Приглядеть-то она приглядела, но ведь купить не просто: деньги нужны. Или копи, или в долг бери. Легко сказать — копи! А с чего?.. Взять же в долг Паня боялась. При ее доходах, да с непристроенной дочерью, которую после техникума занесло в Ухту на работу, да со стариком свекром долги совсем лишнее. Все же пошла она в магазин и записалась в очередь.
И вот отметилась как-то Паня в списке, рогатину против фамилии застолбила, и понесло ее в магазин полюбоваться на выставленный гарнитур. Незнакомая гражданка маленького росточка, быстроглазая такая, рядом притерлась, мебель расхваливает.

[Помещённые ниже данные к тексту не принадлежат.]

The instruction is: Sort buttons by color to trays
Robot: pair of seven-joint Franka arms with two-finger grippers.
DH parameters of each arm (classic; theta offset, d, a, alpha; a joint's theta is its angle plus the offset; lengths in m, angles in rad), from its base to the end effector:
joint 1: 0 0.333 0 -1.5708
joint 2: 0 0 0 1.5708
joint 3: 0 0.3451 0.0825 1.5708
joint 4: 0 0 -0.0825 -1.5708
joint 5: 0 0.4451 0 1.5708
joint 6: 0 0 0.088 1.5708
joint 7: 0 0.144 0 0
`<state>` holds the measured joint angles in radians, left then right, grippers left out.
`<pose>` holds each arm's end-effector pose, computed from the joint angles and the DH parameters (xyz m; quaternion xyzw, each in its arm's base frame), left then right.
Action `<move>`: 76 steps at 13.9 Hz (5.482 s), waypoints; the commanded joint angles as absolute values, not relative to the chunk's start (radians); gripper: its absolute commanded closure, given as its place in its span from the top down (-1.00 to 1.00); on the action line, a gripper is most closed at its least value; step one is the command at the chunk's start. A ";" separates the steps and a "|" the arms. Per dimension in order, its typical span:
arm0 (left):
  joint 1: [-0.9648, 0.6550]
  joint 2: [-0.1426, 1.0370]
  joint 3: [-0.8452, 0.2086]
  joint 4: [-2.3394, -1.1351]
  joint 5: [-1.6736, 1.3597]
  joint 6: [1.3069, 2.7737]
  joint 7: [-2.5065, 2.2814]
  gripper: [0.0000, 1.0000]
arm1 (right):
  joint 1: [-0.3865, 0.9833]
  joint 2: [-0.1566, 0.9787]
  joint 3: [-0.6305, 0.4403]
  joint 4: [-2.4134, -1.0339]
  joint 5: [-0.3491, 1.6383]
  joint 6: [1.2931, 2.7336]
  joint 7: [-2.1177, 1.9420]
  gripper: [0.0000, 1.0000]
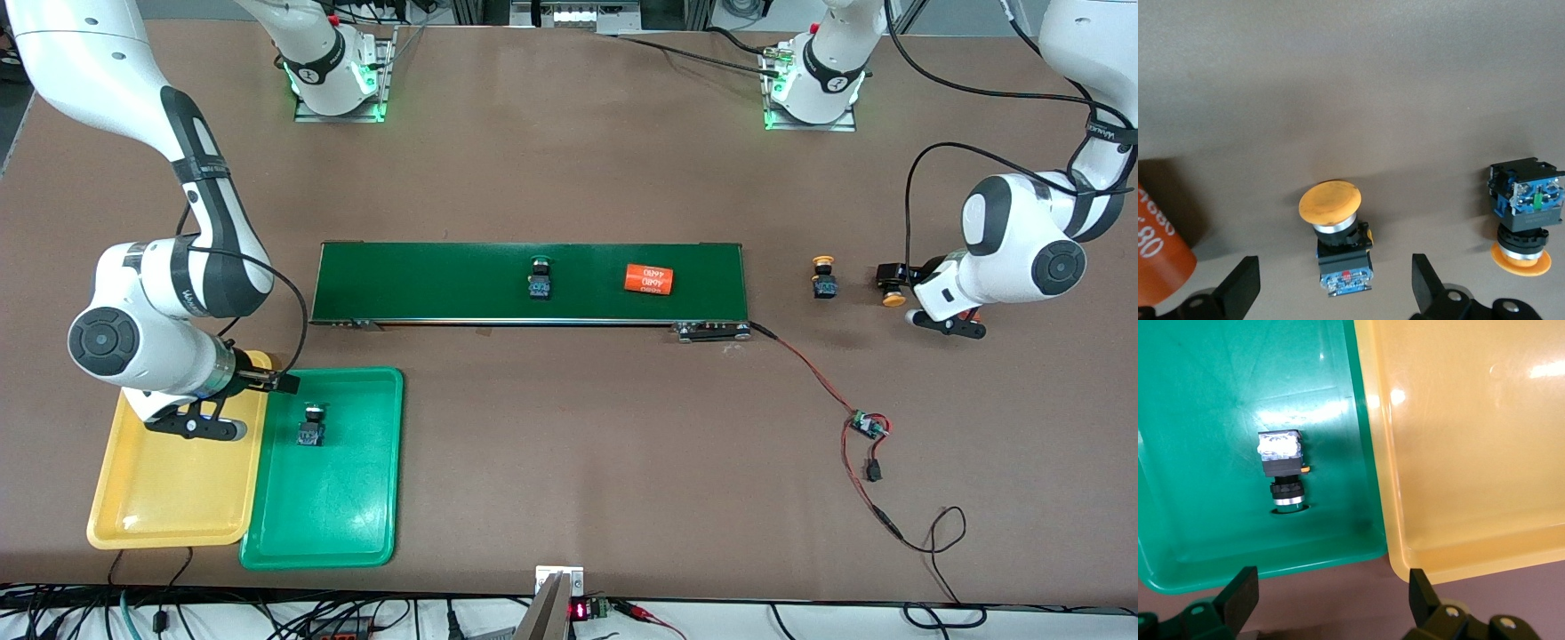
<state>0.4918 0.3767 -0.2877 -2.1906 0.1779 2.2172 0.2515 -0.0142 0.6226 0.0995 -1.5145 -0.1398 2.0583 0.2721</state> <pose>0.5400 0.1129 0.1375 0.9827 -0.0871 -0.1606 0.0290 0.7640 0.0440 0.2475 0.9966 -0.0664 -0.0313 0.0373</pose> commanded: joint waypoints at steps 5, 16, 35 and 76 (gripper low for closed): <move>0.502 0.405 -0.296 -2.237 0.166 2.296 0.242 1.00 | -0.028 0.540 0.117 -1.580 -0.095 1.997 0.271 1.00; 0.502 0.327 -0.317 -2.198 0.169 2.191 0.334 -0.98 | 0.127 0.210 0.305 -2.111 -0.012 2.310 0.625 1.00; -0.001 0.390 -0.548 -2.059 -0.017 2.201 -0.334 -0.99 | 0.336 0.383 0.302 -2.092 -0.098 2.505 0.721 0.84; 0.474 0.405 -0.485 -2.259 0.169 2.278 -0.092 1.00 | -0.048 0.763 0.225 -1.470 -0.123 2.283 0.143 0.98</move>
<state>0.4671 0.4271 -0.4943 -2.2297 0.1504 2.2750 -0.0888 -0.0413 0.8029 0.2166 -1.4752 -0.1237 2.3640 0.1648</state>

— Не маркая, блестит вся, смотрись вместо зеркала.
Паня слушает, улыбается.
А когда совсем размякла у нее душа, гражданка и подточи:
— Не желаете открыточку? Устрою!
Знала Паня, куда гнула гражданка. Придешь с этой открыточкой в магазин — и никакие таблички «Продано» тебе не помеха. «Просим выкупить в течение недели. Ваша очередь подошла». И продавцы не нервничают, и шоферы тебя заманивают, и грузчики не гонят с дороги.
— Сколько просите?
— Один к одному.
Ничего не сказала Паня, лишь головой покачала: тоже ловкачка, не холивши, не боливши, хапнуть за очередь как за саму мебель. «Ты помахай метлой, как я, лед поскалывай, повставай чуть свет…» Но совестить гражданку не стала: улетучилась та.

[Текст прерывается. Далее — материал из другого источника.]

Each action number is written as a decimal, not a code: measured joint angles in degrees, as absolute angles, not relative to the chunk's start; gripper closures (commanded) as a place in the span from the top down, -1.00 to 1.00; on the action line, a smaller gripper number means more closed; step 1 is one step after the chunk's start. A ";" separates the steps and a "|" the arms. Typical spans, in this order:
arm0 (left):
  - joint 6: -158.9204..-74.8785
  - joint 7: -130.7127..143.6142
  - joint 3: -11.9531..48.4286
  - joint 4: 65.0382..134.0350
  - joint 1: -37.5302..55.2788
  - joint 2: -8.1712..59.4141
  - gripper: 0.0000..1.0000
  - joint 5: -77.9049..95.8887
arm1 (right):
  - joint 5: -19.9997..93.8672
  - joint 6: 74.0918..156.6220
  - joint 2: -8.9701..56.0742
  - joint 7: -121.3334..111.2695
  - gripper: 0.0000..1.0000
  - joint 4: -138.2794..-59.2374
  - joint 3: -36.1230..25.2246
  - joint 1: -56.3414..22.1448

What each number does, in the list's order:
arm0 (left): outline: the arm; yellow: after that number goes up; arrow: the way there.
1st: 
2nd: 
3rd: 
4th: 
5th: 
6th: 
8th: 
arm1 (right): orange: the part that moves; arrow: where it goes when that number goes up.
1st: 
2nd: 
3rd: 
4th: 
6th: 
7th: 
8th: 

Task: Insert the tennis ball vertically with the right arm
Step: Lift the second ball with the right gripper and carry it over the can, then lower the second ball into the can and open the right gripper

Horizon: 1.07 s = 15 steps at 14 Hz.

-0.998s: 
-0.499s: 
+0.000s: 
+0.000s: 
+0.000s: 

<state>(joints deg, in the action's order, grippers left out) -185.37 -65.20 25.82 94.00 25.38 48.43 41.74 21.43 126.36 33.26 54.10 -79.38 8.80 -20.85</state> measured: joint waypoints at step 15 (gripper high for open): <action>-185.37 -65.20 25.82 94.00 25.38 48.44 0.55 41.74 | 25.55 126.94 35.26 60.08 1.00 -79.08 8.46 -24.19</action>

Мела как-то Паня улицу и не о дочери думала — а все о продувной гражданке. Не то чтобы осуждала ее — ну, может, самую малость, — больше дивила легкость, с которой гражданка зарабатывала свои деньги. Поделилась с напарницей Крюковой.
Эта ничуть не удивилась:
— Ну и правильно! Красиво жить не запретишь! Не побираться же всем Христа ради!
Завертелось в Паниной голове: «А я-то чем хуже? Пяток открыток продать — и не надо валандаться с бутылками, макулатурой! Один к одному не стану просить, а полусотка — по-человечески». Не без того, чтоб про совесть не вспомнила («А люди что скажут?»), но это как-то так, между прочим — нашло и пропало.